Modulation of the Plasma Ghrelin Level by Intraventromedial Hypothalamic Microinjection of D2 Receptors Agonist and Antagonist

Dopamine is well recognized to regulate feeding via hypothalamic circuits in the brain.However, the mechanism by which dopamine controls food intake through hypothalamic pathways remains largely unknown. Recent findings propose that metabolic circuit and especially peripheral orexigenic/anorexigenic signals may play a critical role in the regulation of food intake. Therefore, in the present study, we hypothesized that ghrelin might modulate the orexigenic effect of ventromedial hypothalamic (VMH) dopamine receptors.
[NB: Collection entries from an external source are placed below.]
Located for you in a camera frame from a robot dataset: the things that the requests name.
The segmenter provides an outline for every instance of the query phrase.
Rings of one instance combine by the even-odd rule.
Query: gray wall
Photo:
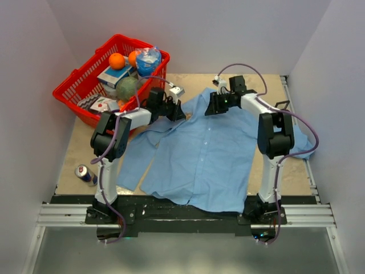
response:
[[[47,0],[81,65],[115,33],[159,46],[168,72],[245,62],[287,75],[330,0]],[[232,68],[239,72],[242,68]]]
[[[52,97],[76,62],[45,0],[0,1],[0,273],[20,273],[73,114]]]
[[[295,110],[321,139],[311,166],[351,273],[365,269],[364,10],[363,0],[332,0],[289,76]]]

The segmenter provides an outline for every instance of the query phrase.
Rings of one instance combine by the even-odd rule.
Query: wooden table
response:
[[[232,74],[222,75],[224,79],[233,76]],[[186,102],[203,91],[206,87],[212,87],[213,74],[168,74],[167,79],[178,86],[185,88],[185,94],[181,98],[182,102]],[[269,92],[263,96],[264,100],[268,103],[275,105],[276,102],[286,100],[282,83],[279,75],[266,74],[263,76],[267,83]],[[263,84],[257,75],[248,74],[245,75],[245,81],[248,88],[253,88],[257,92],[263,92]],[[143,128],[139,128],[133,133],[131,138],[141,132]],[[71,140],[68,145],[64,165],[62,167],[58,187],[56,194],[95,194],[96,187],[89,187],[78,179],[75,174],[75,168],[79,164],[86,164],[97,174],[98,167],[96,165],[90,165],[90,160],[94,158],[92,148],[90,147],[90,138],[94,129],[84,124],[79,118],[76,118],[74,130],[72,132]],[[253,159],[253,165],[251,168],[248,194],[255,195],[261,185],[262,178],[262,155],[256,148],[255,156]],[[121,187],[117,187],[118,194],[129,195],[137,194],[142,195],[139,188],[132,192]],[[304,162],[300,159],[288,159],[286,161],[283,175],[282,175],[282,195],[311,195],[307,172]]]

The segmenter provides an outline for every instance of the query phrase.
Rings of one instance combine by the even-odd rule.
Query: soda can
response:
[[[98,177],[84,164],[76,167],[75,175],[87,183],[89,187],[93,187],[98,184]]]

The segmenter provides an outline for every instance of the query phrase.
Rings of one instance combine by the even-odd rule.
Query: red basket
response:
[[[95,54],[80,69],[74,70],[70,76],[62,82],[54,91],[53,96],[66,104],[80,119],[92,127],[96,127],[100,117],[77,106],[77,103],[94,94],[106,96],[102,84],[96,78],[107,66],[109,66],[109,56],[113,53],[121,53],[128,56],[135,49],[152,47],[145,42],[131,39],[120,34],[114,35],[102,47],[95,51]],[[167,63],[170,55],[165,51],[160,51],[162,61],[152,75],[162,78],[166,77]],[[165,88],[165,82],[156,78],[148,79],[138,91],[138,97],[143,100],[148,97],[151,87]],[[131,110],[137,107],[135,97],[132,97],[122,109]]]

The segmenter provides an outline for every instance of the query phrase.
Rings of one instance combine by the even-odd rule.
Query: blue shirt
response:
[[[205,116],[211,92],[206,88],[182,105],[184,113],[192,113],[189,120],[171,122],[163,117],[135,137],[117,184],[134,190],[153,160],[141,185],[146,194],[211,212],[242,212],[258,122],[238,107]],[[312,147],[298,127],[294,131],[292,152]]]

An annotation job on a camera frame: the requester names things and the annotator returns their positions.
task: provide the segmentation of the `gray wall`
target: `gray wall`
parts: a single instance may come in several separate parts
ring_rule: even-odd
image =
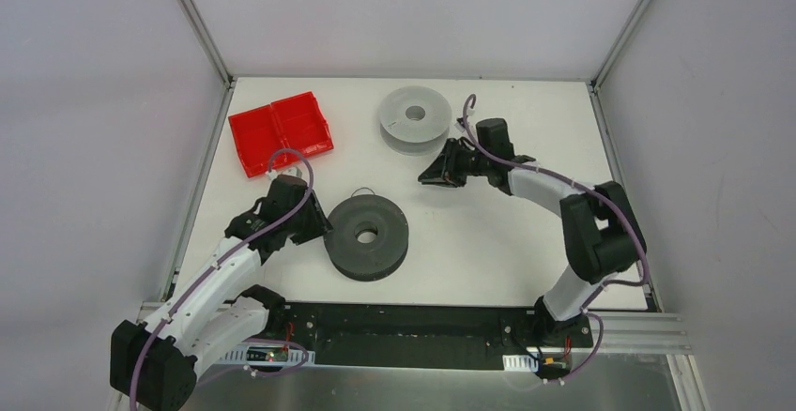
[[[713,409],[792,409],[796,0],[656,0],[602,103]]]
[[[175,0],[0,0],[0,409],[103,409],[222,87]]]
[[[588,79],[636,0],[194,0],[235,74]]]

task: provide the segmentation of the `dark gray disc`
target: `dark gray disc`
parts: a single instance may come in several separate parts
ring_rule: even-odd
[[[344,200],[329,214],[333,230],[324,236],[331,263],[346,277],[374,282],[404,262],[409,224],[401,208],[378,195]]]

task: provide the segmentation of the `red lid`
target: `red lid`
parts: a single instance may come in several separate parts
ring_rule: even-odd
[[[271,155],[280,148],[293,148],[308,158],[334,148],[329,125],[312,92],[231,115],[229,127],[237,156],[249,178],[264,174]],[[274,160],[273,168],[297,160],[284,154]]]

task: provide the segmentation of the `spool hole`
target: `spool hole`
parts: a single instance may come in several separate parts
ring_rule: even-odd
[[[406,108],[406,118],[409,120],[423,120],[425,110],[420,106],[409,106]]]
[[[354,237],[360,244],[370,244],[378,236],[378,228],[371,221],[364,221],[354,228]]]

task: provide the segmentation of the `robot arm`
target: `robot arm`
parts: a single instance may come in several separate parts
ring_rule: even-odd
[[[197,378],[226,352],[252,335],[283,327],[284,298],[253,285],[255,272],[287,238],[298,245],[331,230],[314,194],[273,231],[252,240],[224,263],[219,265],[217,260],[297,206],[306,190],[307,184],[300,178],[278,176],[267,197],[232,219],[224,232],[226,237],[187,283],[189,286],[176,291],[141,324],[124,321],[116,328],[111,338],[113,388],[130,395],[135,362],[162,321],[168,324],[146,353],[137,384],[137,401],[155,411],[179,409],[191,396]],[[213,317],[223,301],[235,295],[232,306]],[[171,313],[177,303],[178,312]]]
[[[480,145],[498,158],[538,166],[533,158],[514,155],[502,118],[479,122],[476,133]],[[582,309],[603,283],[638,261],[632,239],[611,210],[592,196],[538,171],[494,162],[467,138],[448,139],[418,181],[459,188],[466,185],[468,176],[486,176],[489,184],[504,193],[530,200],[561,217],[569,265],[553,288],[536,301],[533,325],[525,336],[519,336],[528,345],[557,345],[567,331],[582,326]],[[609,181],[592,189],[622,211],[646,250],[622,186]],[[607,221],[607,225],[600,228],[598,221]]]

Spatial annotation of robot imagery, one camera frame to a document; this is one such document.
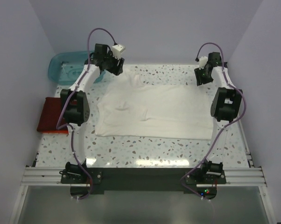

To address this issue, we assessed the effects of intraventromedial administration of dopamine D2 receptors agonist, Quinpirrole, and anatagonist, Sulpiride, on plasma levels of ghrelin in 20-h fasted rats. Results showed that the pharmacological activation of D2 receptors increases the plasma ghrelin level persisted over 1h. This stimulatory effect of dopamine receptor activation on ghrelin was reduced by D2 receptors blockade in the VMH. In some experiments, atropine (cholinergic antagonist; 1 mg ⁄ kg s.c.) was administered 30 min before drug or saline injections which resulted in a marked suppression of fasted and stimulated ghrelin secretion. Together, our novel data implicates ghrelin in the orexigenic action of VMH D2 receptors signaling with a possible functional role of vagal pathway in the control of dopamine-evoked appetite (ghrelin) induction.